Senator Richard J. Durbin of Illinois, the No. 2 Senate Democrat, said he had warned Patrick Shanahan, the acting defense secretary, in a private meeting that a national emergency declaration by Mr. Trump would constitute a “major breach” of relations between the Pentagon and Congress.
“In my meeting with Acting Secretary Shanahan, I cautioned him that if President Trump directs D.O.D. to circumvent Congress in such a legally dubious way on such a major issue, Congress will have to re-evaluate its relationship with the department and judge whether each instance of broad flexibility granted to the department is worth the risk of abuse by President Trump,” he said in a statement.

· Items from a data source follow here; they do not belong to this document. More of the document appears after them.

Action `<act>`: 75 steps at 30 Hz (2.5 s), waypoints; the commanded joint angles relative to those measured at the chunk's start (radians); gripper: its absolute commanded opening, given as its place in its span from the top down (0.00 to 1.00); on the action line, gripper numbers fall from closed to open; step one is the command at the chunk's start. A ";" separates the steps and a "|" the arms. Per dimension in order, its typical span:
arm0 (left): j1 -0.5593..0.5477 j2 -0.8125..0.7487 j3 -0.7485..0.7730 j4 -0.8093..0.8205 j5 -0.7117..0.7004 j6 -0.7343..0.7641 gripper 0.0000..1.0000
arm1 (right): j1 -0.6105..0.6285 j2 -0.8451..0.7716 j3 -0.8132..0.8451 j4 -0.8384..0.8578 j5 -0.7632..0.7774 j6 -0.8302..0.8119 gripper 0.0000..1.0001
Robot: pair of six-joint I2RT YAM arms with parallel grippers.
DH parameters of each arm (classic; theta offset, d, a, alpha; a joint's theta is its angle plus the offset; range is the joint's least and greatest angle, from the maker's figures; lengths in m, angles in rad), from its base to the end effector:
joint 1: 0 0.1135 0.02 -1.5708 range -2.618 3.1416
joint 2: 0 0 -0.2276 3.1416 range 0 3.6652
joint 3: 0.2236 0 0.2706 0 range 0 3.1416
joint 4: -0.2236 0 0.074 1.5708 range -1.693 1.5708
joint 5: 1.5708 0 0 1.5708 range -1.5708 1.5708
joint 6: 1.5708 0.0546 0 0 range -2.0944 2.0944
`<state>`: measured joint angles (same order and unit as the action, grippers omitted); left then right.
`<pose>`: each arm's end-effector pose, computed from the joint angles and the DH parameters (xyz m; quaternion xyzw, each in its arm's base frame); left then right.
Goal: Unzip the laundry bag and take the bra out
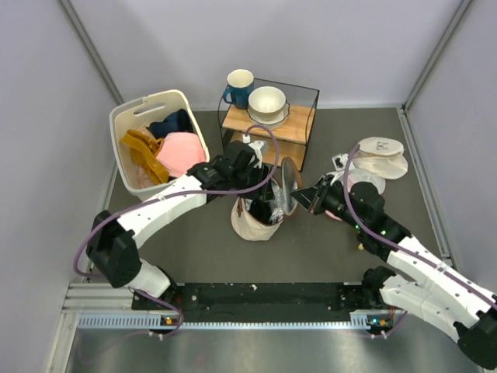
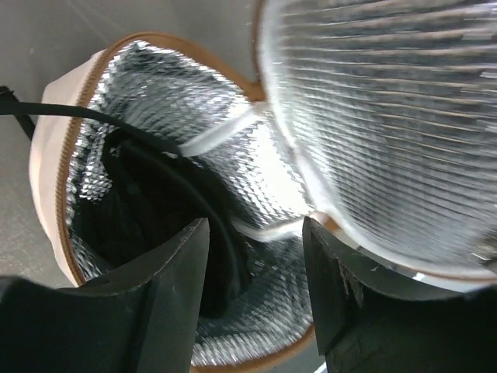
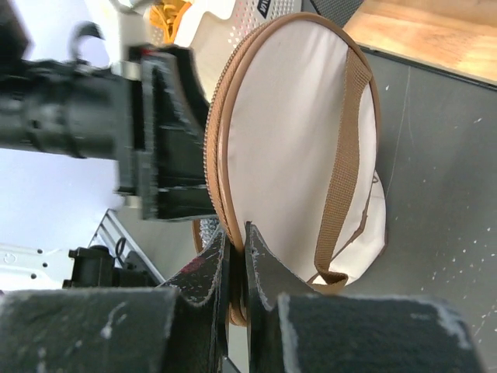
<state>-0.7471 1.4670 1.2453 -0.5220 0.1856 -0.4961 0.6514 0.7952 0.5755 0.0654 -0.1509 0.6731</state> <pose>0.2580 -0.2527 0.2540 0.1511 0.8999 -0.3020 0.2759 0.2000 0.1628 0.2574 -0.0408 0.7578 0.4440 0.4763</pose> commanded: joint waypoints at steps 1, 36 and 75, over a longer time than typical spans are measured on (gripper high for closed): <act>0.002 0.035 -0.036 -0.012 -0.040 -0.015 0.44 | -0.012 -0.054 0.000 -0.047 0.036 -0.033 1.00; -0.063 0.027 0.129 -0.176 -0.069 0.097 1.00 | -0.010 -0.018 0.023 -0.042 0.071 -0.066 1.00; 0.509 -0.100 0.735 -0.180 -0.228 0.125 1.00 | -0.012 -0.025 0.043 -0.064 0.116 -0.102 1.00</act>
<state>-0.2962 1.3655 1.9240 -0.6262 0.1184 -0.4412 0.6514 0.7856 0.5716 -0.0170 -0.0505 0.5934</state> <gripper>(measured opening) 0.069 0.044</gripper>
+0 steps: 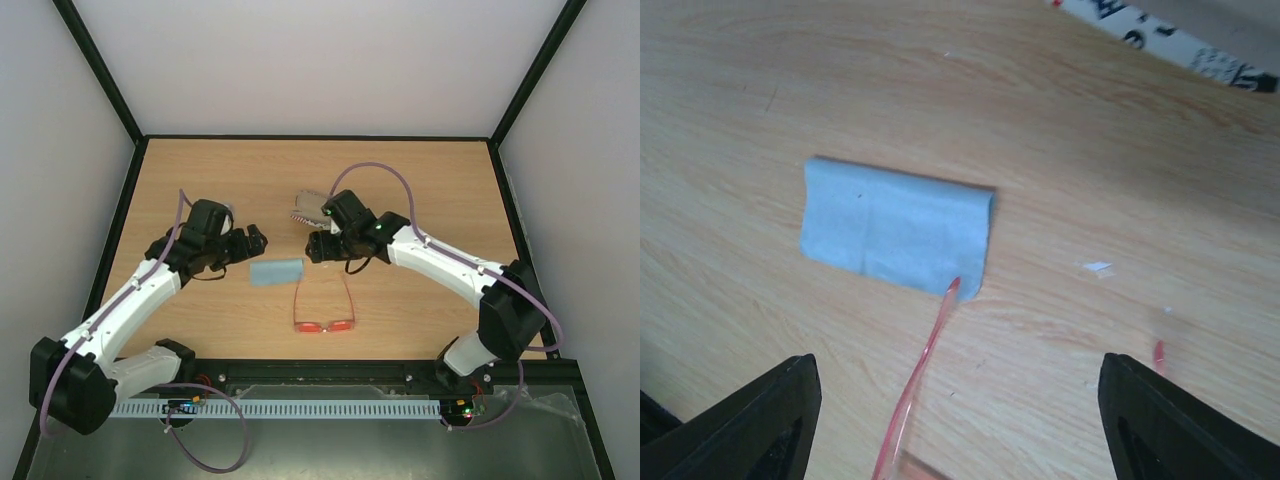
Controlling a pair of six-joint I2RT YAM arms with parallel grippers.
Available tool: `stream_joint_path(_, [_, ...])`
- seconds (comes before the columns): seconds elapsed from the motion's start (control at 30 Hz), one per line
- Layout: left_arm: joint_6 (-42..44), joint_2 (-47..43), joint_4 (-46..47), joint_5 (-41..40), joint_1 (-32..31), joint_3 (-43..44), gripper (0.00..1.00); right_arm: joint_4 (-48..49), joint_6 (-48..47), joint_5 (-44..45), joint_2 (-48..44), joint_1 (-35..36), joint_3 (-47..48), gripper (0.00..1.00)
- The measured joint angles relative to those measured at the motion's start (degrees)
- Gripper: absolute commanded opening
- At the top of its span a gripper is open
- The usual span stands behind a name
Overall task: Organize the sunglasses
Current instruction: Move the sunglasses to the center of the board.
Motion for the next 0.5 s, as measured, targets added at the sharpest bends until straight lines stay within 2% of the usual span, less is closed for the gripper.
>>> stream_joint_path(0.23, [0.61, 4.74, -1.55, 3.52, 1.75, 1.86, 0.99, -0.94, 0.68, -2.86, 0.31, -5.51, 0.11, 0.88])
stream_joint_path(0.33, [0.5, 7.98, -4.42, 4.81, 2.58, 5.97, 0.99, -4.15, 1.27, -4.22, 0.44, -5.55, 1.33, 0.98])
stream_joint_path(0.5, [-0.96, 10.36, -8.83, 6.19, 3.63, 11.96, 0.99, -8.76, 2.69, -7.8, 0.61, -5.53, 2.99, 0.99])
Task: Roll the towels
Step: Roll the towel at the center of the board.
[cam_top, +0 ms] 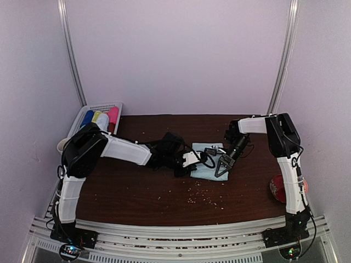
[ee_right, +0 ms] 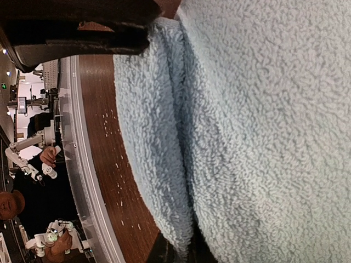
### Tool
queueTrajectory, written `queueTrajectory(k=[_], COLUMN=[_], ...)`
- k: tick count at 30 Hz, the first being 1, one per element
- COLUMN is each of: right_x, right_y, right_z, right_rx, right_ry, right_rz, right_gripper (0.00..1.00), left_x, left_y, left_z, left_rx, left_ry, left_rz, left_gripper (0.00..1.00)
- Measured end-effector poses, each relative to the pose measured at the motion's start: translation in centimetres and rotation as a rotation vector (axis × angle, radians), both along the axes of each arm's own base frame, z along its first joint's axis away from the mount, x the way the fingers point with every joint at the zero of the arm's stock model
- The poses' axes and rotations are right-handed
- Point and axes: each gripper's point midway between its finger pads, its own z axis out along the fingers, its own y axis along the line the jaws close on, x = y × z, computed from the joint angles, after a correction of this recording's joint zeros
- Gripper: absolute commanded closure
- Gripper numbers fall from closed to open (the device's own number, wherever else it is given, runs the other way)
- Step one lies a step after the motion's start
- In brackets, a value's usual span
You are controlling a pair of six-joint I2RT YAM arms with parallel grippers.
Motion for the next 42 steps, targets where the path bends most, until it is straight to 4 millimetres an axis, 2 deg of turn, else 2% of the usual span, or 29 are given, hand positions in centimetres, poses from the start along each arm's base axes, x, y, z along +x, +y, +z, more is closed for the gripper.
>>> queueTrajectory(k=[3, 6, 10, 13, 16, 18, 21, 23, 26, 29, 32, 37, 42], right_x=[0.0, 0.0, 0.0, 0.0, 0.1, 0.1, 0.1, 0.1, 0.0, 0.0, 0.0, 0.0, 0.0], right_y=[0.0, 0.0, 0.0, 0.0, 0.0, 0.0, 0.0, 0.0, 0.0, 0.0, 0.0, 0.0, 0.0], right_z=[-0.1, -0.1, -0.1, -0.1, -0.1, -0.2, -0.1, -0.2, -0.2, -0.2, -0.2, -0.1, -0.1], right_rx=[-0.009, -0.013, -0.016, -0.018, -0.020, -0.022, -0.022, -0.022, -0.022, -0.022, -0.022, -0.022, -0.021], right_ry=[0.024, 0.045, 0.062, 0.067, 0.071, 0.074, 0.077, 0.078, 0.079, 0.080, 0.080, 0.080, 0.080], right_rz=[-0.006, -0.011, -0.014, -0.017, -0.020, -0.020, -0.021, -0.020, -0.021, -0.021, -0.021, -0.021, -0.021], right_gripper=[1.00, 1.00, 1.00, 1.00, 1.00, 1.00, 1.00, 1.00, 1.00, 1.00, 1.00, 1.00, 1.00], left_x=[0.3, 0.3, -0.4, -1.6, -3.6, -5.5, -7.7, -8.5, -8.3, -7.3, -6.5, -5.2, -4.2], left_y=[1.1, 3.3, 4.4, 3.8, 2.2, 1.0, 0.0, -0.1, 0.3, 0.4, 0.2, -0.2, -0.6], left_z=[0.4, 0.9, 2.8, 4.3, 4.7, 4.1, 2.2, 0.6, -0.8, -0.7, -0.5, -0.7, -1.1], left_rx=[-0.012, 0.000, -0.024, -0.028, -0.006, 0.022, 0.076, 0.117, 0.161, 0.173, 0.182, 0.209, 0.239], left_ry=[-0.059, -0.116, -0.216, -0.318, -0.411, -0.461, -0.504, -0.508, -0.520, -0.549, -0.587, -0.629, -0.662], left_rz=[0.044, 0.087, 0.051, -0.027, -0.127, -0.203, -0.291, -0.329, -0.340, -0.317, -0.290, -0.258, -0.238], left_gripper=[0.80, 0.80, 0.77, 0.77, 0.80, 0.81, 0.81, 0.76, 0.60, 0.53, 0.53, 0.65, 0.70])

So far, Mr. McConnell and Senate Republicans have shielded Mr. Trump from having to veto legislations to reopen the government. And even amid misgivings from some in the party, there were signs elsewhere support was intact among key senators.
“I think the ultimate goal is to find some consensus, but I don’t think the president is being unreasonable to ask what he is asking for,” said Senator Joni Ernst, Republican of Iowa who faces her own re-election fight next year.
Senator Marco Rubio, Republican of Florida, said he similarly respected Mr. Trump’s position.
“We’re not going to take away his leverage to fight for something that everybody said they can afford but won’t pay for,” he said.
But if discomfort within the conference spreads, and there is fresh evidence the shutdown’s costs could imperil the party’s political chances, Mr. McConnell could come under increased pressure to enter the fray and nudge the president toward a faster resolution.
Still, on Wednesday, Mr. McConnell continued publicly to insist that the dispute was for Democrats and the president to solve. He has largely absented himself from negotiations, a position that appeared to be validated on Tuesday by a Politico and Morning Consult poll that found only 5 percent of respondents blamed congressional Republicans for the impasse, compared to 47 percent who blamed Mr. Trump and 33 percent who blamed congressional Democrats.
“I cannot urge my Democratic colleagues more strongly to get past this purely partisan spite, rediscover their own past positions on border security, and negotiate a fair solution with our president to secure our nation and reopen all of the federal government,” Mr. McConnell said in remarks on the Senate floor.